# Exercise details
A verbatim copy of the data is wanted, minus any picture in it.

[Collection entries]
Start of Block

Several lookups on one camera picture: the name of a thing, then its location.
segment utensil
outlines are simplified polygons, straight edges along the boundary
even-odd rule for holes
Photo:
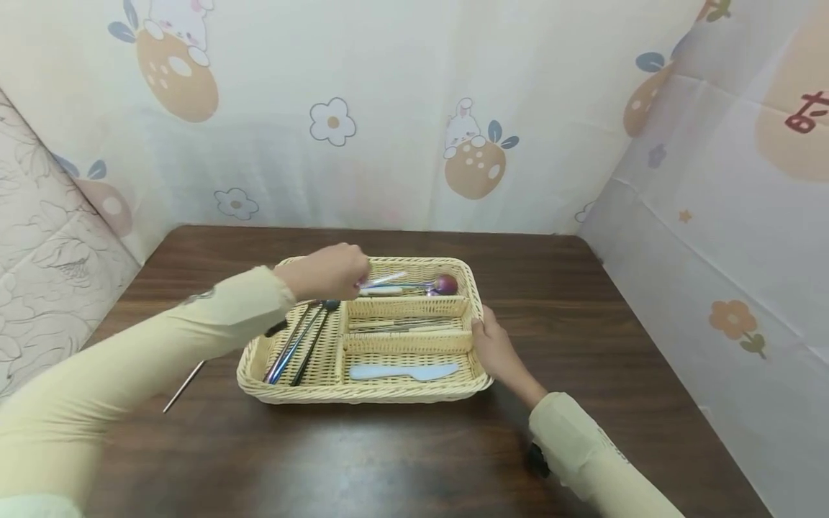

End of Block

# Solution for this task
Several lookups on one camera picture: the name of a thing, then its location.
segment utensil
outlines are simplified polygons, straight edges along the boundary
even-odd rule for holes
Photo:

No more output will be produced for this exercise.